Bir "öğretmen" demiş ki: 


"Ben daha 2 yıllık bir müzik öğretmeniyim. İstanbulda gecen sene gaziosmanpaşada çalıştım, şuan da xxxxxde çalışmaktayım. projenizi daha önceden bir arkadaşımdan duymuştum ve açıkcası çok da heyecanlanmıştım... toplantı notlarınızı, kararlarınızı, amaç ve ilkelerinizi okudum... ben bahsettiğiniz 60-70 kişilik, hiçbir öğrencinin, kişilik özelliklerini geçin isminin doğru düzgün bilinmediği, öğretmenlerin sınıfta ders anlatmak için savaş verdiği gerektiğinde ise şiddete çok rahat!! bir şekilde baş vurduğu 2 okulda çalıştım ve halen çalışıyorum.

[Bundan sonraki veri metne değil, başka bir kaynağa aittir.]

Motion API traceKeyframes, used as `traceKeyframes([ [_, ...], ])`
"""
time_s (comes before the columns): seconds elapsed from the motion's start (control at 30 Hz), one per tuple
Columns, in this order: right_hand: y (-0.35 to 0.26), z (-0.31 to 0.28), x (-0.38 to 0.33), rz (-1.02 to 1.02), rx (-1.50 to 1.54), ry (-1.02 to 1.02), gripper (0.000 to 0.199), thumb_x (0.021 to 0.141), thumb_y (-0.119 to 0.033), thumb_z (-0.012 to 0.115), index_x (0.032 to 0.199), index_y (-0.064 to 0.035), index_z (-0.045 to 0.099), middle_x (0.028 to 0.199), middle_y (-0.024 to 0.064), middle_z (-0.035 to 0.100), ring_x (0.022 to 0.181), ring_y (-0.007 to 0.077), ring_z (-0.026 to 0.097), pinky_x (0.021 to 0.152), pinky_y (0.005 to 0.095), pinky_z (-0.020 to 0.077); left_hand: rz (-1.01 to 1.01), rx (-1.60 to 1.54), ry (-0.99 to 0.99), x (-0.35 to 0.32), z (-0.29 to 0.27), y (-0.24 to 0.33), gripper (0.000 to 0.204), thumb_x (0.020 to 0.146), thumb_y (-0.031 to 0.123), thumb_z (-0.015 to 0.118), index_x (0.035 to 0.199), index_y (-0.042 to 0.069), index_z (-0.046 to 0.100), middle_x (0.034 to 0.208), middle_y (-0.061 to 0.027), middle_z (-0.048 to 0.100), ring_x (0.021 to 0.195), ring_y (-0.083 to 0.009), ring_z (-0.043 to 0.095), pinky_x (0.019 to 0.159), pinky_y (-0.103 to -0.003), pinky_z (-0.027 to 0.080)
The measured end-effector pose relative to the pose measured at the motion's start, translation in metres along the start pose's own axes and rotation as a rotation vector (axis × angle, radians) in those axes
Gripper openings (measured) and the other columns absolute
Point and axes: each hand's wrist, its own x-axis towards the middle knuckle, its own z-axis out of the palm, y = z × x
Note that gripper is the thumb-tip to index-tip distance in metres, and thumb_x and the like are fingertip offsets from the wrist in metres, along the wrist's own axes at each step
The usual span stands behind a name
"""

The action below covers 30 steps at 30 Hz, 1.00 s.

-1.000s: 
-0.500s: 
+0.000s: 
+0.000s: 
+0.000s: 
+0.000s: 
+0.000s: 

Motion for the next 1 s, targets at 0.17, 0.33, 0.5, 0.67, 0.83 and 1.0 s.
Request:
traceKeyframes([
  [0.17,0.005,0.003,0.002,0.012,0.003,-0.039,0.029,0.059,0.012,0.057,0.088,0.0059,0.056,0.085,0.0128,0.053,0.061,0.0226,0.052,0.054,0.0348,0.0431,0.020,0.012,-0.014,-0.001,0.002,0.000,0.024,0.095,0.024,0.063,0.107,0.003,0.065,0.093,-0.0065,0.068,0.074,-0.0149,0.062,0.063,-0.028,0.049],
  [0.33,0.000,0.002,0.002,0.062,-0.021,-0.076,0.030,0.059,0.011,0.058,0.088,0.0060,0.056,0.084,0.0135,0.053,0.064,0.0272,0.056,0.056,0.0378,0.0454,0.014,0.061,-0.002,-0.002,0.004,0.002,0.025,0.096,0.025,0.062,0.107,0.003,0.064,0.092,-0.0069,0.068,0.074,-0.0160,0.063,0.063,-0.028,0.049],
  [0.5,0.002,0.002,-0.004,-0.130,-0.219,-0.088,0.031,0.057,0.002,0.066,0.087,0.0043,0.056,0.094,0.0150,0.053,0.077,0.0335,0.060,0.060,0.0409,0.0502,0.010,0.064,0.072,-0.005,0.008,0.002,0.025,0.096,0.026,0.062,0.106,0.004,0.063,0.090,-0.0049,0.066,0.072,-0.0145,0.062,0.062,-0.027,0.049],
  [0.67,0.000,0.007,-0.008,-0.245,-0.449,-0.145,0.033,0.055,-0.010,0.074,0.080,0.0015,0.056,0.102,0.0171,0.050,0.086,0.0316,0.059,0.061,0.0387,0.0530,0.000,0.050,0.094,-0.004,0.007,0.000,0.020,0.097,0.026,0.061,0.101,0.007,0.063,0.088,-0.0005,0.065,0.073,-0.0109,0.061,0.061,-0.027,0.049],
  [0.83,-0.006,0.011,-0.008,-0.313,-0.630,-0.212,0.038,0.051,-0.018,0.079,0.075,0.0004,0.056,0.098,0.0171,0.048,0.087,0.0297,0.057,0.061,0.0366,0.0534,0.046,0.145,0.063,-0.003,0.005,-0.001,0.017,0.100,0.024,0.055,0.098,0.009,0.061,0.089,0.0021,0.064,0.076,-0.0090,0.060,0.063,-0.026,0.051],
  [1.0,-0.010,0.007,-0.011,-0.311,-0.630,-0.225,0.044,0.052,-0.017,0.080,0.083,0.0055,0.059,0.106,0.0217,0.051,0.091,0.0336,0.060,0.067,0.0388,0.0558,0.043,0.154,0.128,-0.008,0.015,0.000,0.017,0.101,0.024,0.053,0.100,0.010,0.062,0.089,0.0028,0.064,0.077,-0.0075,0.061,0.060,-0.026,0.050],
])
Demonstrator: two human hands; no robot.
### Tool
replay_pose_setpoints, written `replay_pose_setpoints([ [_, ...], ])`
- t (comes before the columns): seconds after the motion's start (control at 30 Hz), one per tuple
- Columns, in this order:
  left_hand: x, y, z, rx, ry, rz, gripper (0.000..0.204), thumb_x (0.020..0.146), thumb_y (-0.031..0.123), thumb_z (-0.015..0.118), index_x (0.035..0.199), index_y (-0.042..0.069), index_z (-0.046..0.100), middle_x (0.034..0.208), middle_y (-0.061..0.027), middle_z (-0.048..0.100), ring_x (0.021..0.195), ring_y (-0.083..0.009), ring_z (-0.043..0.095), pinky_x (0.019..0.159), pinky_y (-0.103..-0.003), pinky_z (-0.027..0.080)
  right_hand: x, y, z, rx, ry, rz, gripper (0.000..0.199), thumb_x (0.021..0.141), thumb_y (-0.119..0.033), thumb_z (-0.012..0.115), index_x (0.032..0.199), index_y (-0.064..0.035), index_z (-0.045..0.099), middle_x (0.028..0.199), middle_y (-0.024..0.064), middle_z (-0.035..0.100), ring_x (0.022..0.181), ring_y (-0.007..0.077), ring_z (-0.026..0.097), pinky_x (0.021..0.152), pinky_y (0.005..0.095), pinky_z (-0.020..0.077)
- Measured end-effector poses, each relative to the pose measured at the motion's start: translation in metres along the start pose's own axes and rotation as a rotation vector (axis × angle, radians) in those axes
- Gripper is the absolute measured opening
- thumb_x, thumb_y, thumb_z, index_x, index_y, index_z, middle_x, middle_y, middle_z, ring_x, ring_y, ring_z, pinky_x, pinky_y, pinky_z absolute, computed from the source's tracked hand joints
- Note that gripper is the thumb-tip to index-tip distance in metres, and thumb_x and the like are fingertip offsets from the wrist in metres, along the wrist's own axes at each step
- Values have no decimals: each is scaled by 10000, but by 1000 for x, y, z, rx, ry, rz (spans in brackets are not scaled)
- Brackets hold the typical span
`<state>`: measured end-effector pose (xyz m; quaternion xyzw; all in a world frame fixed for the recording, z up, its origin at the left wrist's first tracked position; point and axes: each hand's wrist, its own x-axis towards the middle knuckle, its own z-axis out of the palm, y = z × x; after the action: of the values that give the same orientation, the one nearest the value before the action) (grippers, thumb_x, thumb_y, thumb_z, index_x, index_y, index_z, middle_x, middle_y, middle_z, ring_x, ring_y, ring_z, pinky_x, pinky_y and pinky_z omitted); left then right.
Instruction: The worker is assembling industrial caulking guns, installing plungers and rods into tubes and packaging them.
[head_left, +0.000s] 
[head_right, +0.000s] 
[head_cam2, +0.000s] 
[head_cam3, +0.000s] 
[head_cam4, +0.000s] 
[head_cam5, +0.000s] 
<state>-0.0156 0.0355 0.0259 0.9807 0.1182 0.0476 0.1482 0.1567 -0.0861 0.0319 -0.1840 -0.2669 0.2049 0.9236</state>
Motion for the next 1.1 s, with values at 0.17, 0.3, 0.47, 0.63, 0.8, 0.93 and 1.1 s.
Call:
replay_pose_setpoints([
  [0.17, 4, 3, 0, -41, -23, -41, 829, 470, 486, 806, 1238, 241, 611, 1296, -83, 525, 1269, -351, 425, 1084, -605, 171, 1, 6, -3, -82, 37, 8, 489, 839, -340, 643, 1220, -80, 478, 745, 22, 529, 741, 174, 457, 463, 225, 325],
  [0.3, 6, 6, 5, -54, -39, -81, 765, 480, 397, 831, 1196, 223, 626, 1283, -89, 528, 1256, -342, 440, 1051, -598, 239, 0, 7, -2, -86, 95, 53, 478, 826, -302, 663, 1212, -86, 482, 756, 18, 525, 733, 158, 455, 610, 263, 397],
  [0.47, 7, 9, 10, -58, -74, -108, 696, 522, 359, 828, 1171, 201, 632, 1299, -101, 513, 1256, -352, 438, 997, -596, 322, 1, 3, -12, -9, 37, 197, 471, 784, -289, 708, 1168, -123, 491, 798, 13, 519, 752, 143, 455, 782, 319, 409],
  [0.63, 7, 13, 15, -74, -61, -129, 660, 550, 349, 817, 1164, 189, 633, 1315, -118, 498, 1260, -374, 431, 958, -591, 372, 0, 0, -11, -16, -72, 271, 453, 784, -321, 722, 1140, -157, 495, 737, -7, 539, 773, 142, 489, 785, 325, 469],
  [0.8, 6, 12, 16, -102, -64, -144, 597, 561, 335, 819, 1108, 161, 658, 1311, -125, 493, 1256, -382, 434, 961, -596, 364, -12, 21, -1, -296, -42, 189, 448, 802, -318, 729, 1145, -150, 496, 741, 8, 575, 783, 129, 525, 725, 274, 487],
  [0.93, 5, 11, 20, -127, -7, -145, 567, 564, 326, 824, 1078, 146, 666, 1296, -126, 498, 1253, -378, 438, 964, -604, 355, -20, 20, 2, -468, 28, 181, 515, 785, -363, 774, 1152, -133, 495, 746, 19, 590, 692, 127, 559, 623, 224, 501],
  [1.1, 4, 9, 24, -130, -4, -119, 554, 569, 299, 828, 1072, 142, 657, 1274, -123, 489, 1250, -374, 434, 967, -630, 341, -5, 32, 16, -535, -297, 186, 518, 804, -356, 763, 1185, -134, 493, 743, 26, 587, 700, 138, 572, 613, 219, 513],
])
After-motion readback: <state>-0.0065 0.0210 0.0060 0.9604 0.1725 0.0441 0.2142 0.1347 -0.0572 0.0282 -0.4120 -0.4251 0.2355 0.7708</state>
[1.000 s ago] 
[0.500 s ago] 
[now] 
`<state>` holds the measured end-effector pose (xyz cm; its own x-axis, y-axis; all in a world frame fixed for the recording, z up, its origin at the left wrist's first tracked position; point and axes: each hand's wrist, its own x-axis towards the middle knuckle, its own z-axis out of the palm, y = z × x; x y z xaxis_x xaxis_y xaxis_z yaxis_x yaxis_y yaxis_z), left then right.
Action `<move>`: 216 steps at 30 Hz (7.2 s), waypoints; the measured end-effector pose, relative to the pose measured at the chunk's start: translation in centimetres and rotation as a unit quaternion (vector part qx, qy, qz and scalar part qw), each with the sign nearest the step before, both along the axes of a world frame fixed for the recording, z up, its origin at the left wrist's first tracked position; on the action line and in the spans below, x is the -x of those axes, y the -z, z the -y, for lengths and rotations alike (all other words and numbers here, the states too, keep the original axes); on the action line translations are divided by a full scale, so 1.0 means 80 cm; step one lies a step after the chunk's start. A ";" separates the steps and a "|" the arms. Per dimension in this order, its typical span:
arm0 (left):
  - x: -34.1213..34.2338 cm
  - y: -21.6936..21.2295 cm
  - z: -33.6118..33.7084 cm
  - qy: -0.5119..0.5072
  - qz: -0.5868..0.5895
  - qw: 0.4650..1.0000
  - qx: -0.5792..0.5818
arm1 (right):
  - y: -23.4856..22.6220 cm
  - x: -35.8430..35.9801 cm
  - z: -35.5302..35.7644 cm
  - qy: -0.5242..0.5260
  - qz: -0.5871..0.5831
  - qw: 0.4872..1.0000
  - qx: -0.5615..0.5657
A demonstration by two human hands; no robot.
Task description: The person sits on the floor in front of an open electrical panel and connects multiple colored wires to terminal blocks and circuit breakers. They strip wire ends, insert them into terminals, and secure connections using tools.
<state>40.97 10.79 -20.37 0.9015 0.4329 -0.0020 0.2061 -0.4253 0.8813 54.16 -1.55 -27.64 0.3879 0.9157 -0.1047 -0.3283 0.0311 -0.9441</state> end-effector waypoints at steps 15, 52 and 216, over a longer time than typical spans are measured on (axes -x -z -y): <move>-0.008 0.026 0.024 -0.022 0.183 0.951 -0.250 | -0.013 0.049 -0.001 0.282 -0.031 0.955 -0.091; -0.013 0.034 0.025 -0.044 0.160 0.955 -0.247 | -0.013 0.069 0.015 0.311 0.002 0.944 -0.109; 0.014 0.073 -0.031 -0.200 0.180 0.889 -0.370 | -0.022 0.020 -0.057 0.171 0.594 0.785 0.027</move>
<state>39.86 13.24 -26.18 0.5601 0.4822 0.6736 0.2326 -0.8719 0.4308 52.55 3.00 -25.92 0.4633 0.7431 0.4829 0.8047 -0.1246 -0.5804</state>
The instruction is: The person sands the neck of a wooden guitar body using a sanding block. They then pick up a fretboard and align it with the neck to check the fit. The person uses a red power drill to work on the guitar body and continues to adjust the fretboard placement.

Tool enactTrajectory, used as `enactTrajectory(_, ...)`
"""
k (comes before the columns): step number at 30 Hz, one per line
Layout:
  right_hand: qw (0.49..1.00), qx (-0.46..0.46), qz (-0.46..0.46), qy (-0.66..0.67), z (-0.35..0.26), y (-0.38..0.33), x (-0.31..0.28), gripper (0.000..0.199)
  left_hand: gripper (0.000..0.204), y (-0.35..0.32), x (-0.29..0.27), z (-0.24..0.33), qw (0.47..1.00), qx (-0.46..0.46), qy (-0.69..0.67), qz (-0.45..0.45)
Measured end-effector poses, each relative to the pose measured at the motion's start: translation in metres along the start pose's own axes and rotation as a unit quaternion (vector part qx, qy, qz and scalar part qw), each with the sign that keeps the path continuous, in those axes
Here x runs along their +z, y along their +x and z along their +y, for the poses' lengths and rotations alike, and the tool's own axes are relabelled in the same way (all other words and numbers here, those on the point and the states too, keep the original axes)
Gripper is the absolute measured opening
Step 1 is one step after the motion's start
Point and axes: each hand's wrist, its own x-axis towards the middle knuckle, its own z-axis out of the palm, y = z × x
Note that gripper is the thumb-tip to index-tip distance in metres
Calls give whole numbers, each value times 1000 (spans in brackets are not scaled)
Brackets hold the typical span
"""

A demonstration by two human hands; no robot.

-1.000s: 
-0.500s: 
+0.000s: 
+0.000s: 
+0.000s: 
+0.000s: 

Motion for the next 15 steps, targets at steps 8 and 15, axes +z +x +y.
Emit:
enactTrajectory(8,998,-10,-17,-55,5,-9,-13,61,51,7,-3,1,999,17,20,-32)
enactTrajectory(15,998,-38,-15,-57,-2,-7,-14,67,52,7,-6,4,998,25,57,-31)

Okulumda kendini çok başarılı bulan öğretmenler aşırı disiplinci ve dayakçı olanlar maalesef   :(((
       Okulumda müziğe karşı ilgisi ve yeteneği bulunan öğrencilerimi inanın kalabalık yüzünden okadar geç fark edebiliyorum ki, çoğu zaman elimden onun bu yeteneğini yada isteğini geliştirebilecek ya da karşılayacak bir şey gelmiyor maalesef... şarkı söylemeyi seviyorsa derste şarkı söyletmek, çaldığı enstrüman varsa onu dinlemek, benim okulda yaptığım çalışmalara katılmasını sağlamaktan başka bir şey yapamıyorum. Ben dersimi sıralar ile tahta arasında kalan 1 metrelik alanda yapabildiğim kadar oyunlarla, hoplaya zıplaya, keman gitar çalıp istediğimiz gibi şarkı söyleyerek geçirmeye çalışıorum; fakat çoğu zaman ya çok gürültü yapıp yan sınıfı  rahatsız etmiş oluyoruz ya da daracık havasız sınıflarımızda sıralara bacaklarımızı vurmaktan zıplamaktan nefret eder hale geliyoruz.
       Başka bir sıkıcı durum ise milli eğitimin müfredatı, öğrencileri doğru düzgün tanıyamadan e-okulda başımıza yıktığı işler,  kitaplarının içine koyduğu yanlış bilgiler, aşırı milliyetçilik, her türlü ayrımcılık ve homofobi dolu ders konuları.
       Ben, sıkış tepiş sınıfları olmayan, öğrencilerimi tanıyabileceğim, yeterli araç gerecimin olduğu, öğrenciye atılan dayakların keyifle anlatılmadığı, öğrencilerin öğretmenlerinin üstüne yürümediği, zorla öğrenciye bir dersin anlatılmak istenmediği, eşcinsel öğrencilerime, öğretmenler ve öğrenciler tarafından sözlü tacizin olmadığı, toplumsal cinsiyet rollerinin zorla benimsetilmediği, kız öğrencilerimin erkek öğrencilerden farklı görülmediği, öğrencilerin aidat parası vermek zorunda olmadığı, öğretmenlerin birbirleriyle yaptıkları aşırı sevimsiz diyologların bulunmadığı bir okul istiyorum. Ben de aranıza katılmak istiyorum. Böyle bir okul mümkün mü??"

1 comment:

Anonymous said...

Merhabalar, ben de gaziosmanpaşa da bundan 20 sene önce ortaokul ve liseyi okumuş birisiyim. Koşulları anlayabiliyorum ama mevcut durumu düzeltmeden, yani siz kendi okulunuzu başka bir okul yapamadan siz önceden hazırlanmış daha iyi koşullara gitmek istiyorsunuz. Evet böyle bir okul mümkün hatta okullar da, ama sizler (öğretmenler) çabalamazsanız, bu zor koşullarda bir elin parmaklarını geçemeyeceklerdir... sevgiler (zor koşullarda elinden geldiğince çabalamaya çalışan bir başka öğretmen)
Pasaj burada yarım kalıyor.